Film bisa jadi media kampanye gerakan sosial yang cukup baik. Salah satunya seperti yang dilakukan KPU dengan memutar film ‘Tepatilah Janji’ untuk meningkatkan partisipasi masyarakat dalam Pilkada serentak 2024. Menurut Aulia Afniar Rahmawati, pemerhati film dari Stikosa AWS, kekuatan film yang bersumber dari sisi visual dan emosional, berpeluang membangun pemahaman tersendiri.
“Film dapat menyampaikan pesan dengan cara yang menarik secara visual dan emosional, membuat penontonnya lebih mudah terlibat dan tergerak,” kata Aulia.
Dalam film, ada elemen storytelling. Dan melalui cerita, film dapat menggambarkan situasi dan dampak nyata dari suatu isu sosial, membuatnya lebih mudah dipahami dan diingat.
Dengan dukungan teknologi, film mampu menjangkau berbagai platform, dari bioskop hingga media online salah satunya media sosial.
“Akan lebih baik, sebagai bagian dari proses berliterasi, film didukung dengan diskusi publik tentang isu-isu penting, memperluas dampak pesan kampanye.
Meski demikian, kata Aulia, efektivitas film sebagai media kampanye gerakan sosial juga tergantung pada beberapa faktor. Satu hal yang terpenting, lanjut dia, adalah kualitas film.
Film harus memiliki kualitas yang baik agar dapat menarik perhatian dan diterima oleh penonton. Jika prasyarat ini dipenuhi, film perlu memperkuat strategi distribusi untuk memastikan film mencapai target audiens yang diinginkan.
“Keniscayaan juga jika film melakukan integrasi dengan media lain. Film sebaiknya menjadi bagian dari strategi kampanye yang lebih luas, didukung oleh media dan aktivitas lainnya. Tapi sekali lagi, isi film harus relevan dan dapat diterima oleh masyarakat sasaran,” jelas Aulia.
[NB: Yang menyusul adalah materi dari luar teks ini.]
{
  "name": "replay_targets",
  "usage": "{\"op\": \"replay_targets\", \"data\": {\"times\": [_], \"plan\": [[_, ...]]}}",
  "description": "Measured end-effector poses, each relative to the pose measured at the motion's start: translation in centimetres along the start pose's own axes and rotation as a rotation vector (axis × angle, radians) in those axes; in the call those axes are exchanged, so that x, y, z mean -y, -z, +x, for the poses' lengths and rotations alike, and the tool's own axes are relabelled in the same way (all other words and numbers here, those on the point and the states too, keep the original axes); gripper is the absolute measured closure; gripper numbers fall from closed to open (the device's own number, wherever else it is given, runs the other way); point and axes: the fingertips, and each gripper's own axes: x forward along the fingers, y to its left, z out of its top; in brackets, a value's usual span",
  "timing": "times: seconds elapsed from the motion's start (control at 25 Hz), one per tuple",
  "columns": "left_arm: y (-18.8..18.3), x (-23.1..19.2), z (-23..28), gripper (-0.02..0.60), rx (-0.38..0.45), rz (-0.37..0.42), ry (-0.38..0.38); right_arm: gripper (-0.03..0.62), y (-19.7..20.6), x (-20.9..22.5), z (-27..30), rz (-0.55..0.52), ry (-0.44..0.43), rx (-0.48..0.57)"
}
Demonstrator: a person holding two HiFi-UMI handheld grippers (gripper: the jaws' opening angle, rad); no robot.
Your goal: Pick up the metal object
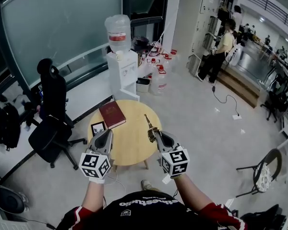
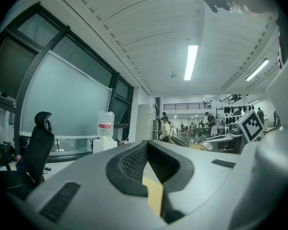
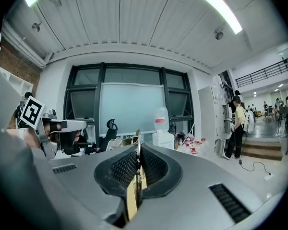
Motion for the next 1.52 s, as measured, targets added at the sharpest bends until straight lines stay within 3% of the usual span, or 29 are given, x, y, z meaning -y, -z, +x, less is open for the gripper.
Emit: {"op": "replay_targets", "data": {"times": [0.72, 1.52], "plan": [[-2.2, 2.8, -3.3, 0.565, 0.051, 0.019, 0.083, 0.565, -4.8, -3.5, -4.7, -0.021, 0.053, 0.132], [-2.2, 4.1, -3.6, 0.565, 0.06, -0.003, 0.125, 0.565, -4.3, -3.2, -6.4, -0.025, 0.096, 0.107]]}}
Lebih jauh, ia pun memberi contoh bagaimana film digunakan sebagai media kampanye untuk gerakan sosial di luar negeri. Misalnya An Inconvenient Truth (2006), sebuah film dokumenter yang dibintangi mantan Wakil Presiden AS Al Gore dan fokus pada isu perubahan iklim.
“Film ini menjadi katalis untuk meningkatkan kesadaran publik tentang pemanasan global dan mendorong tindakan lingkungan di seluruh dunia,” kata Aulia yang juga tercatat sebagai alumni Stikosa AWS ini.
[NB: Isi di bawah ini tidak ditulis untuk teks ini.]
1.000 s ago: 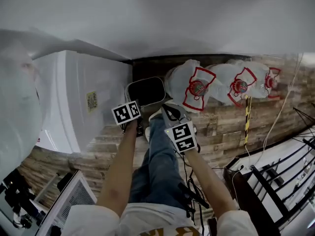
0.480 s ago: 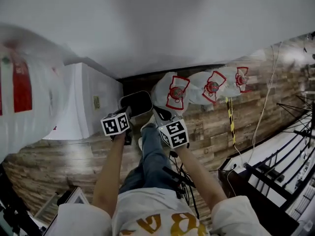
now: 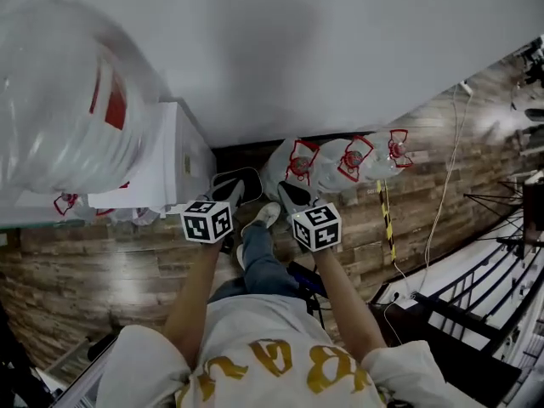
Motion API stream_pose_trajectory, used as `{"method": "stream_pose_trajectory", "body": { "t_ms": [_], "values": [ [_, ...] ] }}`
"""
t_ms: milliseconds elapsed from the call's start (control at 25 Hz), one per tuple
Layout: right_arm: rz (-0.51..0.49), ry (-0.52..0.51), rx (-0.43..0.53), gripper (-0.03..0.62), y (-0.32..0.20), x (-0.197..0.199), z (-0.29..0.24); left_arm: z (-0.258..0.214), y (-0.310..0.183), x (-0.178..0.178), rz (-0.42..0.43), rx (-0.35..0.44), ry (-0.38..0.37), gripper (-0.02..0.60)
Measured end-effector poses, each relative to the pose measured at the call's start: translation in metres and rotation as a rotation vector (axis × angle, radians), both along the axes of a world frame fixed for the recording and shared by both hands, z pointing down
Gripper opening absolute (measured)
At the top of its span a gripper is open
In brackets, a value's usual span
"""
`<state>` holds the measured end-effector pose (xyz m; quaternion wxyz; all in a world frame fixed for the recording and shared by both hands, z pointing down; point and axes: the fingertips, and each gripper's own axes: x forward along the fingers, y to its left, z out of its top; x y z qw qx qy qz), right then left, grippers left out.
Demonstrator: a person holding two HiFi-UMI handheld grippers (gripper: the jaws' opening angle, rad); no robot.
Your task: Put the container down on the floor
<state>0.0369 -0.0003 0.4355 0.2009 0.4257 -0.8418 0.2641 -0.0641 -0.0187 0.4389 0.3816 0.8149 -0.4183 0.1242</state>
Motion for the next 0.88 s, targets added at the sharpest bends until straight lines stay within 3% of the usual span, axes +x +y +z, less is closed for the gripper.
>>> {"method": "stream_pose_trajectory", "body": {
  "t_ms": [160,480,600,720,880],
  "values": [
    [-0.092,0.111,0.043,0.028,0.020,-0.020,-0.018,-0.043,0.018,-0.008,0.019,0.049,-0.011,0.000],
    [-0.125,0.138,0.102,0.028,0.042,-0.057,-0.049,-0.104,0.032,-0.032,-0.020,0.176,0.030,0.000],
    [-0.109,0.083,0.126,0.028,0.051,-0.065,-0.063,-0.113,0.037,-0.038,-0.029,0.185,0.069,0.000],
    [-0.058,-0.055,0.134,0.028,0.052,-0.069,-0.077,-0.112,0.043,-0.041,-0.020,0.204,0.039,0.001],
    [-0.010,-0.039,0.142,0.028,0.049,-0.063,-0.081,-0.111,0.045,-0.046,0.000,0.215,-0.032,0.000]
  ]
}}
Beberapa film yang ada saat ini, lanjutnya, juga tak hanya muncul sebagai representasi produk hiburan. Tetapi memiliki kekuatan pesan yang sangat kuat.
“Dulu ada film 12 Years a Slave (2013). Ini semangatnya anti rasisme dan perbudakan. Lebih jauh lagi, film ini menyuarakan fakta ketidakadilan yang rasial. Bahkan film V for Vendetta (2005), yang terkesan lahir dari pop culture, sejatinya membawa pesan kuat pada semangat perlawanan terhadap kekuasaan dan pemberontakan melawan sistem yang korup,” jelas Aulia.
Dengan gambaran ini, baik langsung atau tidak, bukan hal baru jika film kemudian diposisikan sebagai alat yang kuat untuk meningkatkan kesadaran, memicu diskusi publik, dan bahkan mendorong perubahan kebijakan dalam berbagai isu sosial.
“Tetapi efektivitas film-film ini sulit berdiri sendiri. Film harus didukung kampanye yang lebih luas, termasuk keterlibatan media, advokasi, dan aksi grassroots,” tutupnya.